REQUIRED WORK.
Make an exact copy of the listing, without images.
————
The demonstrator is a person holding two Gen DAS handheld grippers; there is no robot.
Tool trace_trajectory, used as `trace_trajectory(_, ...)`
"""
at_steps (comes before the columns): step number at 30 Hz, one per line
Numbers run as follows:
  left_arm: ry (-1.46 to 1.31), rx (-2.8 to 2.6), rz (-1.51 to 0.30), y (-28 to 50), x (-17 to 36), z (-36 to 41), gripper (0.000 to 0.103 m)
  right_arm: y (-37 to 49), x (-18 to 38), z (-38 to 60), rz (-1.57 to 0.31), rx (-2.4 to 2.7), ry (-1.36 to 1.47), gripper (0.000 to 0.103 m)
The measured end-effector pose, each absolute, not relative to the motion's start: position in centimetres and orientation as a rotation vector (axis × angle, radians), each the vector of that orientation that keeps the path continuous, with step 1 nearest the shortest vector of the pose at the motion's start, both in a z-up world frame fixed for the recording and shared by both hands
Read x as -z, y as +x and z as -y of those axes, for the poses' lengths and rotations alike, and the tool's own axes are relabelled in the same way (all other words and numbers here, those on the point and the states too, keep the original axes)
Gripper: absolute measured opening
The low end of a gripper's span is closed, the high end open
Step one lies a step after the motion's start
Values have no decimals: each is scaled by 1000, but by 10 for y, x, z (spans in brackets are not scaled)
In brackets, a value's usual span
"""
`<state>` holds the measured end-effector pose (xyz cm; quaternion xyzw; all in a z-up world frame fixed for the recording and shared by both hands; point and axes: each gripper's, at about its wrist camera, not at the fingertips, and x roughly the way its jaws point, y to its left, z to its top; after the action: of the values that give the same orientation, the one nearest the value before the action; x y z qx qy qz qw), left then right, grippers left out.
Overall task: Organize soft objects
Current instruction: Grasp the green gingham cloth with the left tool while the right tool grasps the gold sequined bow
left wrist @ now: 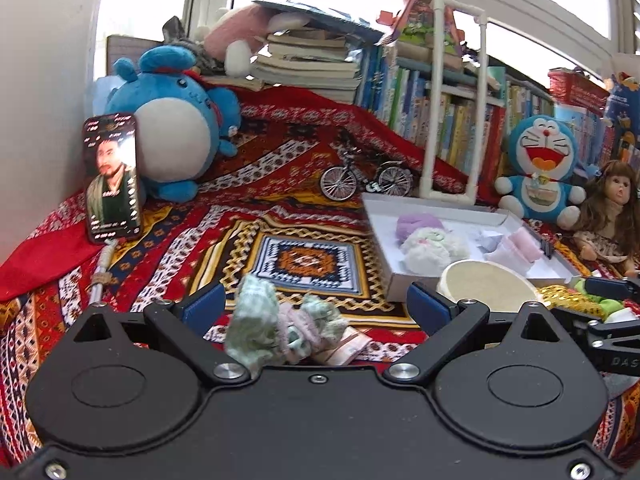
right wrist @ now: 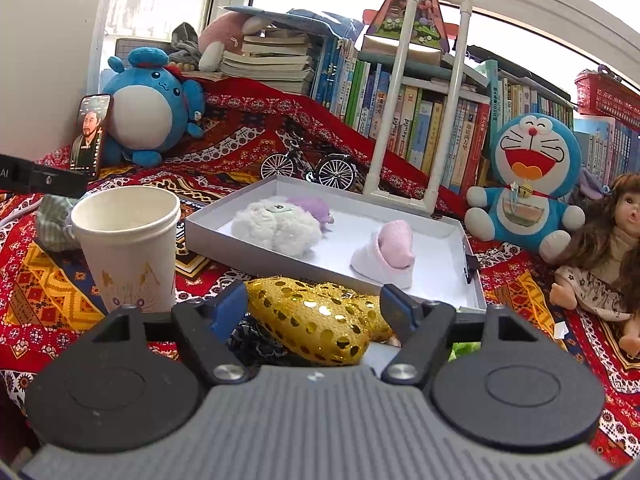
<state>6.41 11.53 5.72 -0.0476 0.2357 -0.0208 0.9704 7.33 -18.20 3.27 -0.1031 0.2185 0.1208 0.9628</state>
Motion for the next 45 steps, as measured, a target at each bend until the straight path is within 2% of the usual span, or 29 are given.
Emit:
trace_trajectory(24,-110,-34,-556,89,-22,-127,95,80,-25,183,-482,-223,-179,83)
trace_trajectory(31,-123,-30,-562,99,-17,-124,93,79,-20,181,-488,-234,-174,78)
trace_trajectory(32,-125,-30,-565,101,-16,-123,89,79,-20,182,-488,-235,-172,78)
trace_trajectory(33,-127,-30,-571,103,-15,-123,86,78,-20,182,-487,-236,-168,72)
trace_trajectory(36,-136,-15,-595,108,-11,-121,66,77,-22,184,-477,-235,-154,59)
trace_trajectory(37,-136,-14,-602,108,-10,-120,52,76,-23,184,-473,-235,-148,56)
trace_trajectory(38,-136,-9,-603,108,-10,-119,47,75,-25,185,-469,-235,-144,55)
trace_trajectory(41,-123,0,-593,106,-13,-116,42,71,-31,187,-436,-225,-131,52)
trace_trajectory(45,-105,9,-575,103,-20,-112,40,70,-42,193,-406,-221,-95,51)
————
YOUR RESPONSE.
The demonstrator is a person holding two Gen DAS handheld grippers; there is no robot.
Tool trace_trajectory, used as `trace_trajectory(_, ...)`
"""
at_steps (comes before the columns): step number at 30 Hz, one per line
Numbers run as follows:
  left_arm: ry (-1.46 to 1.31), rx (-2.8 to 2.6), rz (-1.51 to 0.30), y (-28 to 50), x (-17 to 36), z (-36 to 41), gripper (0.000 to 0.103 m)
  right_arm: y (-37 to 49), x (-18 to 38), z (-38 to 60), rz (-1.57 to 0.31), rx (-2.4 to 2.7), ry (-1.36 to 1.47), gripper (0.000 to 0.103 m)
The measured end-effector pose, each absolute, not relative to the motion's start: position in centimetres and orientation as a rotation vector (axis × angle, radians), each the vector of that orientation that keeps the path continuous, with step 1 nearest the shortest vector of the pose at the motion's start, both in a z-up world frame fixed for the recording and shared by both hands
Read x as -z, y as +x and z as -y of those axes, for the poses' lengths and rotations alike, and the tool's own axes are relabelled in the same way (all other words and numbers here, those on the point and the states too, keep the original axes)
Gripper: absolute measured opening
The low end of a gripper's span is closed, the high end open
Step one lies a step after the motion's start
Values have no decimals: each is scaled by 1000, but by 10 for y, x, z (spans in brackets are not scaled)
In brackets, a value's usual span
"""
`<state>` holds the measured end-effector pose (xyz cm; quaternion xyzw; all in a z-up world frame fixed for the recording and shared by both hands; point and axes: each gripper's, at about its wrist camera, not at the fingertips, and x roughly the way its jaws point, y to its left, z to its top; after the action: of the values that give the same orientation, the one nearest the value before the action; x y z qx qy qz qw), left then right, grippers left out.
Overall task: Organize soft objects
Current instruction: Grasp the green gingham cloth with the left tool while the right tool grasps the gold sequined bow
left wrist @ now: 
right wrist @ now: 
<state>6.41 11.53 5.72 -0.0476 0.2357 -0.0208 0.9704 7.33 -18.20 3.27 -0.1031 0.2185 0.1208 0.9628</state>
Motion for the next 45 steps, as measured, a target at each bend until the straight path is within 2% of the usual span, or 29 are given.
Emit:
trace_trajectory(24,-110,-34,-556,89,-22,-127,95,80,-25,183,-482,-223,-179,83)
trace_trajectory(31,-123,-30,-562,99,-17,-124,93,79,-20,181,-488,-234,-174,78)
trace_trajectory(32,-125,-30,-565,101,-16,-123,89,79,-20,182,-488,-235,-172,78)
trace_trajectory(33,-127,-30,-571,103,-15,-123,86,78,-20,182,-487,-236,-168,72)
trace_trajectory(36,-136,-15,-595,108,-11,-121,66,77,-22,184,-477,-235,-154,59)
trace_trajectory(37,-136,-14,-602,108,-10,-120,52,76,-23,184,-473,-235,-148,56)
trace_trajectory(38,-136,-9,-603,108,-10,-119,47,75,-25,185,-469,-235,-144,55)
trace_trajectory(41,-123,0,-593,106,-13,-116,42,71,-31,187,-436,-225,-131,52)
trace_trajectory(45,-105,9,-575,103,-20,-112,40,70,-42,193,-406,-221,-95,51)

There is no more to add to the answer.